§ TASK GOAL:
Range to repeat from the listing below: the line containing "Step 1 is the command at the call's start" down to the line containing "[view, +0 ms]", both included. Copy it exactly, pictures excluded, and add nothing else.

***** GIVEN MATERIAL *****

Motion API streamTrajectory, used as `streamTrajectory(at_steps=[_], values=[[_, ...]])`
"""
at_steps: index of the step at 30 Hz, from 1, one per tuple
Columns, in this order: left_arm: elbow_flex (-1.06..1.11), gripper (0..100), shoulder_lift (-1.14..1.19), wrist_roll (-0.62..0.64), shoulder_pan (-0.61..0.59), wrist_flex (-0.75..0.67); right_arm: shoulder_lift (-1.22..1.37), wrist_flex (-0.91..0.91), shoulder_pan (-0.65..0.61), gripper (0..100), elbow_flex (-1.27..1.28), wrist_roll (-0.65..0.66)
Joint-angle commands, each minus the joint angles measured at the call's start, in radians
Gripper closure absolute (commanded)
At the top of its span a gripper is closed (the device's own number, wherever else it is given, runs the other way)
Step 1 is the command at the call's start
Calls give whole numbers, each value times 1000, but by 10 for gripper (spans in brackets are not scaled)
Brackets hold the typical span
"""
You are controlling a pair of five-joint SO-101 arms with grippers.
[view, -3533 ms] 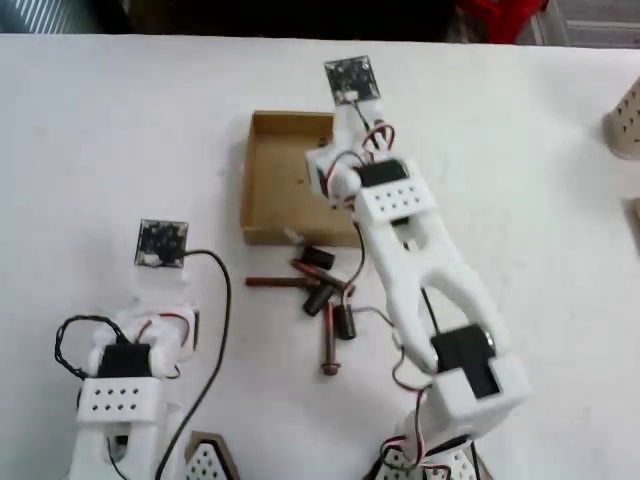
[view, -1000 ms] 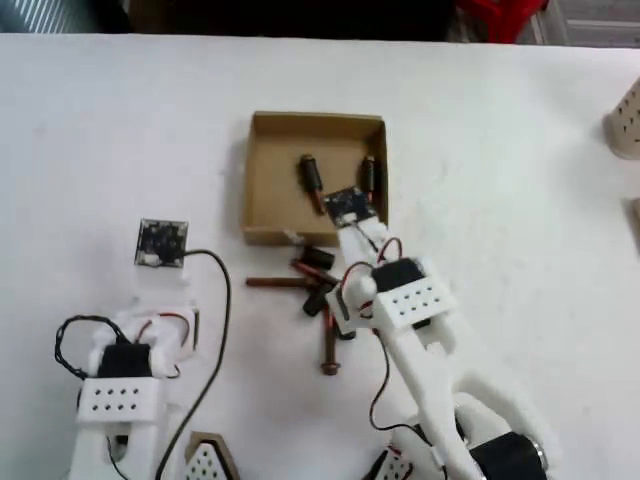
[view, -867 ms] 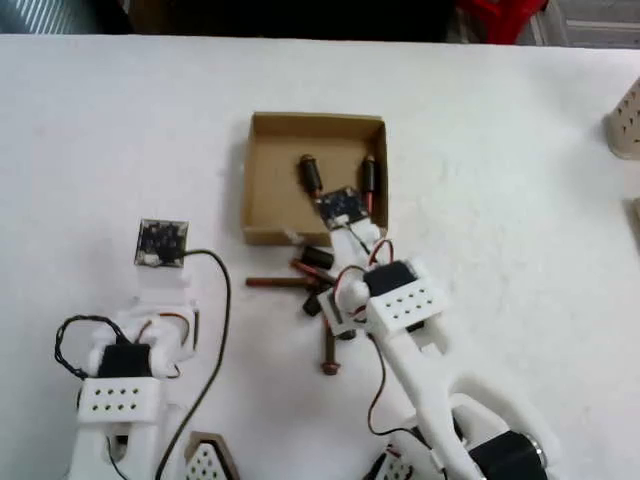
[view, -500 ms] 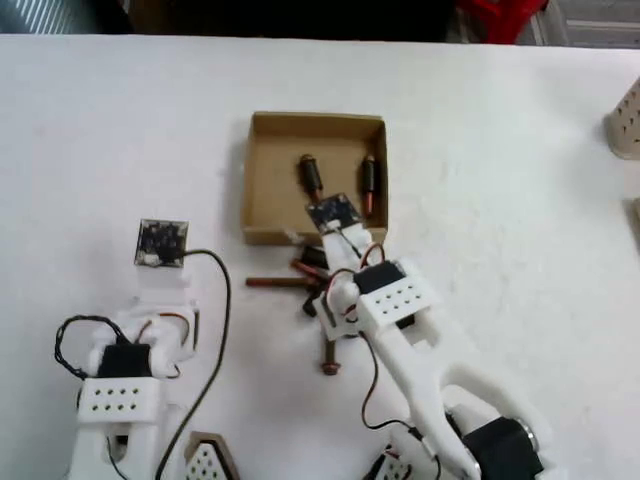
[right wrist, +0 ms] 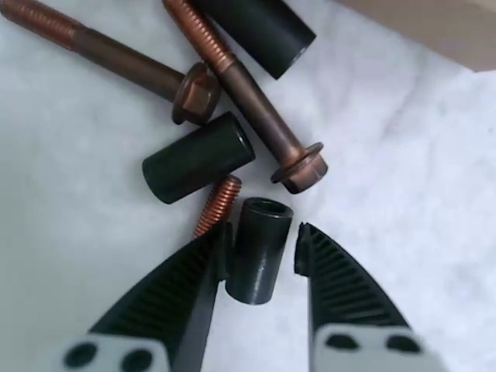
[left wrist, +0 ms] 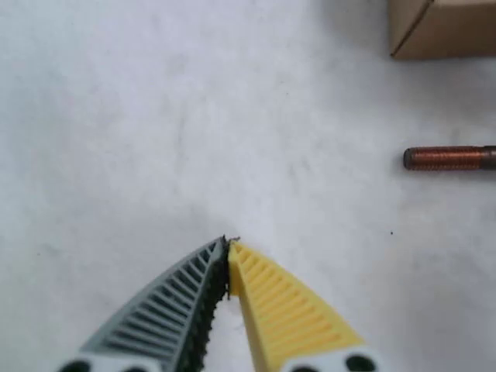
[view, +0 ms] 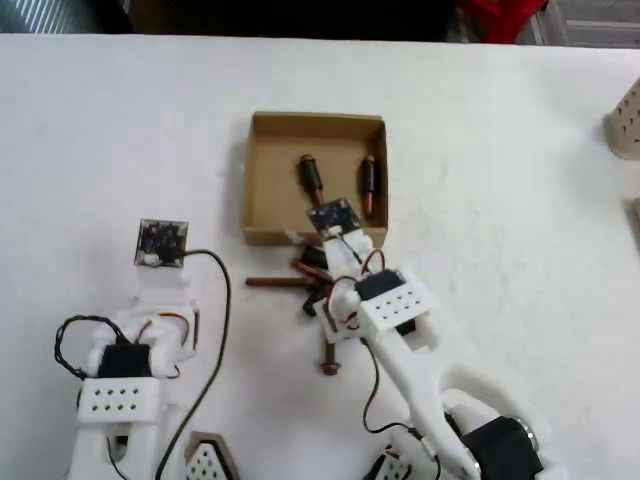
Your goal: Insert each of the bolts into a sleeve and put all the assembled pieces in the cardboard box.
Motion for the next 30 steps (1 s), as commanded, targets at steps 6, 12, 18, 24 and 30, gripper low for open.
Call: streamTrajectory(at_steps=[6,12,18,24,30], values=[[-3,976,-16,-8,13,-15,2,-48,-1,878,23,0],[-3,976,-16,-8,15,-15,33,-48,-1,878,15,-8],[-3,976,-16,-8,15,-15,117,-19,2,879,-48,-8],[-3,976,-16,-8,13,-15,97,-18,10,983,-46,-3],[-3,976,-16,-8,13,-14,1,105,107,981,-48,-2]])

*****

§ WRITTEN SOLUTION:
Step 1 is the command at the call's start
Calls give whole numbers, each value times 1000, but by 10 for gripper (spans in brackets are not scaled)
Brackets hold the typical span
"""
You are controlling a pair of five-joint SO-101 arms with grippers.
[view, -3533 ms] 
[view, -1000 ms] 
[view, -867 ms] 
[view, -500 ms] 
[right wrist, +0 ms] 
[left wrist, +0 ms] 
[view, +0 ms] 

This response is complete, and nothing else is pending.